What is the perfect recipe for content engagement? At its heart, engagement is being able to reach out to any individual who saw your content in a way that feels relevant to that person.

To do this, you need to follow this recipe:

Key Ingredient 1: Meet Prospects Where They Already Are

TIP: A single piece of content, leveraged effectively across your channels, is more valuable for acquiring leads than lots of content spread out everywhere.

Web surfing habits online have changed dramatically. People are aimlessly browsing less, and are more often consuming content shared by friends and peers in places they already frequent. It’s important that your content is reachable wherever those customers happen to be. Obviously social networks are a big one, but 3rd party websites and blogs are also important. If your company sells indirect through partners, keeping their sites full of content the instant it’s available is also paramount. Even advertising is starting to shift towards being content-based, rather than simple “messages.” You can’t expect to bring customers to where you are. You have to be where they are. And by serving your buyers content where they spend time, you are showing that you understand what is relevant to them.

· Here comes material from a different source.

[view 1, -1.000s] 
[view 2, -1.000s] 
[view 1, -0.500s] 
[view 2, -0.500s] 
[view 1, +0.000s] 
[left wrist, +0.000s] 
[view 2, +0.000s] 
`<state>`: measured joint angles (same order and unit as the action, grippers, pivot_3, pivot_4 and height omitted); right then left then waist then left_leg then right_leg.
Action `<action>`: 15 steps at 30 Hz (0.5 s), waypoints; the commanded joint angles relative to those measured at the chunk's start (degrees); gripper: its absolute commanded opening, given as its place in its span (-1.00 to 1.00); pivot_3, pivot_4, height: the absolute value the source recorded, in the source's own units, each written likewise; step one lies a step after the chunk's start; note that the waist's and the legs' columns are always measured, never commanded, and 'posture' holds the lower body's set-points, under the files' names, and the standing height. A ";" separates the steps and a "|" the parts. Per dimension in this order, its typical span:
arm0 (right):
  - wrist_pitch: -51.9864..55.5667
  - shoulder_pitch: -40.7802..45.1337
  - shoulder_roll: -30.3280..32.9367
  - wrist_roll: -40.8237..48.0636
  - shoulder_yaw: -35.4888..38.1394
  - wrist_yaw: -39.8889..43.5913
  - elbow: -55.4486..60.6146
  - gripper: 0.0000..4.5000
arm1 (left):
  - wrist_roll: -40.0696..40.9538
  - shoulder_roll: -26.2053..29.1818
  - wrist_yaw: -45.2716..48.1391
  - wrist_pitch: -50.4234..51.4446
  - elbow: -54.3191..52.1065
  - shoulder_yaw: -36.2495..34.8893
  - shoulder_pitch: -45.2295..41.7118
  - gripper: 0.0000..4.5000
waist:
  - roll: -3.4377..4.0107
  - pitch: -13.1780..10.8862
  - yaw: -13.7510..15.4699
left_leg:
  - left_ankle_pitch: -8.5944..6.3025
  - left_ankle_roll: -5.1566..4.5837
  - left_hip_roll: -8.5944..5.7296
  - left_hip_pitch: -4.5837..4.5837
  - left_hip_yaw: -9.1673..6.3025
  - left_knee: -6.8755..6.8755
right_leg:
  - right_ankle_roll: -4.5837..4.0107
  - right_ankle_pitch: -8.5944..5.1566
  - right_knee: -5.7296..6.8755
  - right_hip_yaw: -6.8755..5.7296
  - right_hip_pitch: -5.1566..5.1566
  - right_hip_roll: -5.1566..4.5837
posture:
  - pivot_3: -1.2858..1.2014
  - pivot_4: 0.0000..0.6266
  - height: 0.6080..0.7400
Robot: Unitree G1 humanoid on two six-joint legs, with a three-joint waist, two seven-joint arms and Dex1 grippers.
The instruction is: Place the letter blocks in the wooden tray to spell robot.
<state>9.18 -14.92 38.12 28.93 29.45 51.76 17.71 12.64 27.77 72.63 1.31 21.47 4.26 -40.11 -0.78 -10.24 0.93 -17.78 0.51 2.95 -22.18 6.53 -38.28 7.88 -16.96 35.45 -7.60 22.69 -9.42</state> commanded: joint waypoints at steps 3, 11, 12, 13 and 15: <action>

Key Ingredient 2: Know Who Consumes Your Content

TIP: A well-rounded lead includes name, contact information, social network information and content history.

Many marketers will tell you that “engagement” is measured by number of views on YouTube, Likes on Facebook, retweets on Twitter, or downloads of a whitepaper. Those metrics are easy statistics to calculate, but none of them are true signals of buying intent. Instead, these metrics are mostly just data about activity on each of your channels. You don’t even really know that the person who downloaded your whitepaper actually engaged with it.

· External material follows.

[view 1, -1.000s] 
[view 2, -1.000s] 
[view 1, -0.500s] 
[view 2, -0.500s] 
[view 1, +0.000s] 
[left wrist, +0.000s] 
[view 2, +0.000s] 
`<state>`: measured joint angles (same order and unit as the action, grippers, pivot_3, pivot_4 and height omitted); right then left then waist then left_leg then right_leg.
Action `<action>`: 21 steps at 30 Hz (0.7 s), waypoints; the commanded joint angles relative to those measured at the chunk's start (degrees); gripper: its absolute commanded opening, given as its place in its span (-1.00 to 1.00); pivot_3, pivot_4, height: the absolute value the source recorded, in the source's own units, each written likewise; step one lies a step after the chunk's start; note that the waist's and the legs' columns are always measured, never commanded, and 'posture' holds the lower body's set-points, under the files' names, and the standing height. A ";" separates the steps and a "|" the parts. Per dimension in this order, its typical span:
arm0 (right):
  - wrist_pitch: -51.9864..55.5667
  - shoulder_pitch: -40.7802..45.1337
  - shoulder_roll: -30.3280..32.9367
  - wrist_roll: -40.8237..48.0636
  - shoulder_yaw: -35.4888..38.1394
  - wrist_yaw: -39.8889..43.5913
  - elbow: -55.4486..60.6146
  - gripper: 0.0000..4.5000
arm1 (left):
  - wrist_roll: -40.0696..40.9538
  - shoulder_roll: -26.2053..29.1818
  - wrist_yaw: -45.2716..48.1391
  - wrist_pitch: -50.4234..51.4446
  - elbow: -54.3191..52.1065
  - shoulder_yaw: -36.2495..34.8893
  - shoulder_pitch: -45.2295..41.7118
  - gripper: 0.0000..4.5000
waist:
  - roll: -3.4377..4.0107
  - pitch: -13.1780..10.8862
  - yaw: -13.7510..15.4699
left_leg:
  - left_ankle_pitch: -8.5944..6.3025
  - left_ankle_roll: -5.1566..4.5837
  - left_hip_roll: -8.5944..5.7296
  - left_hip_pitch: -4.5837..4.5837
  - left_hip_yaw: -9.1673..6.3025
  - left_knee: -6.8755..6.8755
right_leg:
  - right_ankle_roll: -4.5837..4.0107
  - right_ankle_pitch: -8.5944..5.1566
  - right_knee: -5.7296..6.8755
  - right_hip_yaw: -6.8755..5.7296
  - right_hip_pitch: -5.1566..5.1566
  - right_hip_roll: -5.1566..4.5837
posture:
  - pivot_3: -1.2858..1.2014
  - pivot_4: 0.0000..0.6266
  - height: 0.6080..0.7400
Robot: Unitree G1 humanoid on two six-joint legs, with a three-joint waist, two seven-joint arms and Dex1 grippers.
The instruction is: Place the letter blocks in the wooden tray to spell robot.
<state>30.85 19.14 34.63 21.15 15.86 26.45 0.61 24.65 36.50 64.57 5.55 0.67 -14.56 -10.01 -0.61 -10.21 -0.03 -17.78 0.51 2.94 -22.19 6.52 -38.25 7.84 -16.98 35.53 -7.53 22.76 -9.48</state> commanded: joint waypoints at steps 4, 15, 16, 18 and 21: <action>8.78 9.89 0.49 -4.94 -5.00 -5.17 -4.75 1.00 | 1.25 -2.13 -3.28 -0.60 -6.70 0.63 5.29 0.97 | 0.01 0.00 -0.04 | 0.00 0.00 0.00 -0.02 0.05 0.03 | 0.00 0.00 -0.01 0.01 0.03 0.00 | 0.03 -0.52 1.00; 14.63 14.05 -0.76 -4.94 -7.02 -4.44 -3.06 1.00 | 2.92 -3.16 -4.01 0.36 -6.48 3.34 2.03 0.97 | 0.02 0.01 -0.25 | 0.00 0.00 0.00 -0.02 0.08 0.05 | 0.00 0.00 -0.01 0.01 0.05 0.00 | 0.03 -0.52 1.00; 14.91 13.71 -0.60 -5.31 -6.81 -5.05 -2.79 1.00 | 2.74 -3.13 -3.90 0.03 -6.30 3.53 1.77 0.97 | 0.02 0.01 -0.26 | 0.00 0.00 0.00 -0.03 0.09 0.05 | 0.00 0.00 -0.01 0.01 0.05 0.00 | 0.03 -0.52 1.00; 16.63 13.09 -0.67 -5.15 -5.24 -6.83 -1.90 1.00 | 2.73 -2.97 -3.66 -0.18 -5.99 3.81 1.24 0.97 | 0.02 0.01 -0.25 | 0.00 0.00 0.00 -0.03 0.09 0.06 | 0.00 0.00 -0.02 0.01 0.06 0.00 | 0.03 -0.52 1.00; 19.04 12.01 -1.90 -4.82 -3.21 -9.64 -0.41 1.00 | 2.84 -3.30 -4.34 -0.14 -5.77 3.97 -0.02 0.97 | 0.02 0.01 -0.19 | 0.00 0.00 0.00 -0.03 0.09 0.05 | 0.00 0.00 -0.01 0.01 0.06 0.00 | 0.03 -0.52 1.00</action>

On the other hand, knowing that someone engaged with your content through peer-to-peer sharing on social channels or commenting–and who they are–is a signal of real intent: they were interested enough in your product or solution to take the time to read and interact with your content. And if they share your content with their peers, that indicates that they trusted it enough to show it to their network–and that is one of the signals of real engagement that you should be looking for.

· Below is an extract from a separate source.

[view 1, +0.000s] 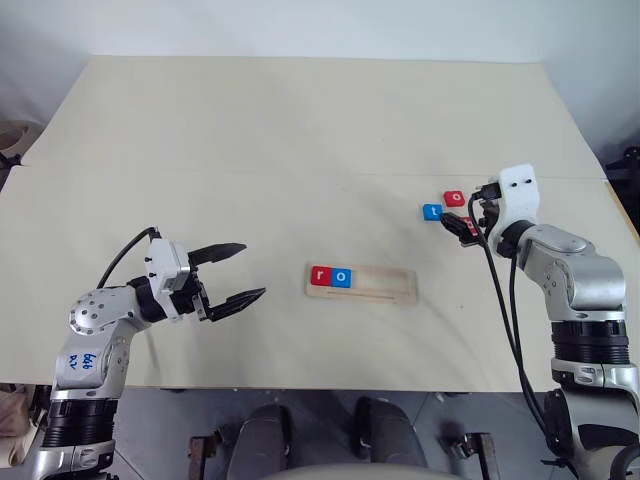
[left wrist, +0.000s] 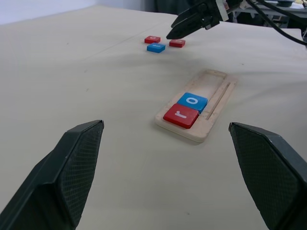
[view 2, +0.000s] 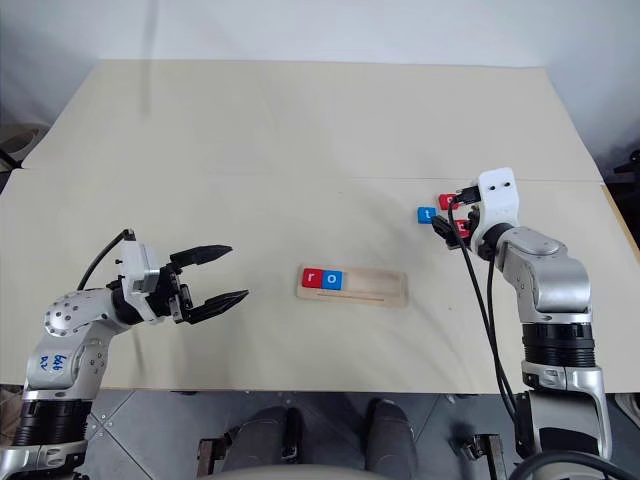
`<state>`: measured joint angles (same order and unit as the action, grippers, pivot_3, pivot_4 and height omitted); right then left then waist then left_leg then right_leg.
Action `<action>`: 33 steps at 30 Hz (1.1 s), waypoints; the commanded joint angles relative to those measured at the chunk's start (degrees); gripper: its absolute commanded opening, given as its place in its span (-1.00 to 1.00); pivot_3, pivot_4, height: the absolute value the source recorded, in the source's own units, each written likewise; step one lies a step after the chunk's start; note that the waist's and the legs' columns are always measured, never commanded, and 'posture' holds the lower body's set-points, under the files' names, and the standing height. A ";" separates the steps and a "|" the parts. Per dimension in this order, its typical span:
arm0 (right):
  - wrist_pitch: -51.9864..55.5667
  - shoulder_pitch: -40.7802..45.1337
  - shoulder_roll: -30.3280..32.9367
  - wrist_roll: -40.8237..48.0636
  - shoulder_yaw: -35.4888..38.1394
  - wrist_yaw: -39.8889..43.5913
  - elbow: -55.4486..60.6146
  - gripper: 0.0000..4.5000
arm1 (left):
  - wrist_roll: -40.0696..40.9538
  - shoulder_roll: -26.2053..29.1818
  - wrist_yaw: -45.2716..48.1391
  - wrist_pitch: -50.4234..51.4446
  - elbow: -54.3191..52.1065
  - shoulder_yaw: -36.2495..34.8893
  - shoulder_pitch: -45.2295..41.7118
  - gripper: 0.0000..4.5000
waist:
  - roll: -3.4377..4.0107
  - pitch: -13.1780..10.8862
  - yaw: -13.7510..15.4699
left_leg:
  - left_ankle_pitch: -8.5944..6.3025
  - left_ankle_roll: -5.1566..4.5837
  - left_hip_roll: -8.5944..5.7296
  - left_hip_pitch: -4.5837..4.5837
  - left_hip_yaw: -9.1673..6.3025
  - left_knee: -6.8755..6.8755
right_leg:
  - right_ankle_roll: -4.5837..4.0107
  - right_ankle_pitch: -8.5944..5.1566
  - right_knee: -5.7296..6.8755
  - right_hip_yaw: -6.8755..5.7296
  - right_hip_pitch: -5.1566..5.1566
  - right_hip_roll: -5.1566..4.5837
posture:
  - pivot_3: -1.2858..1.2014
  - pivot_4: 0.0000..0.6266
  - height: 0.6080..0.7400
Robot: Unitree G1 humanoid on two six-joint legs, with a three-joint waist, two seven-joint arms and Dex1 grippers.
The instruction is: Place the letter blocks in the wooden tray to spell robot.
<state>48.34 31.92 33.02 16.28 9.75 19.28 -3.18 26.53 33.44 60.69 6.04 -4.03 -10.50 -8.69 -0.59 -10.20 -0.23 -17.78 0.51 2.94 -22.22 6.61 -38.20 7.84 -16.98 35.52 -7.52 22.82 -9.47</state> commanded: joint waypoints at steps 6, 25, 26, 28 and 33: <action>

But to really know someone, you need to build a profile of that person and the content they’ve read across all of their identities online. It’s incredibly valuable to know where someone is in their buying cycle by seeing that they’ve consumed eight pieces of content all on the same subject, but you need to be able to track that even when they’re doing it on different social networks. You also need to know if they’re interested in that content enough to share it with others.

Preparation: Engage with Prospects in a Relevant Way

TIP: When someone consumes your content in a channel, follow-up with them where they found that content with more of the same.

Knowing who viewed and shared your content is the foundation for content engagement, but it is just the start. You should be able to look at any given prospect and discern exactly what they’ve seen, when they viewed it, and also where they found it. Social selling isn’t a fad, it’s signaling a shift in how people expect to engage with companies.

For example, when you know a potential customer has been consuming mostly video content on a specific subject, and that they found this content on Twitter, it would be natural to start engaging with them on Twitter and offer to share additional video content.

In sum, knowing who a prospect really is and meeting them where they are with quality content is the meat and potatoes of realizing a content engagement strategy. It’s a fairly easy recipe, and when prepared just right, by engaging customers in a way that’s relevant to them, you’ll soon be able to fill the belly of the beast that really needs your attention: your sales pipeline.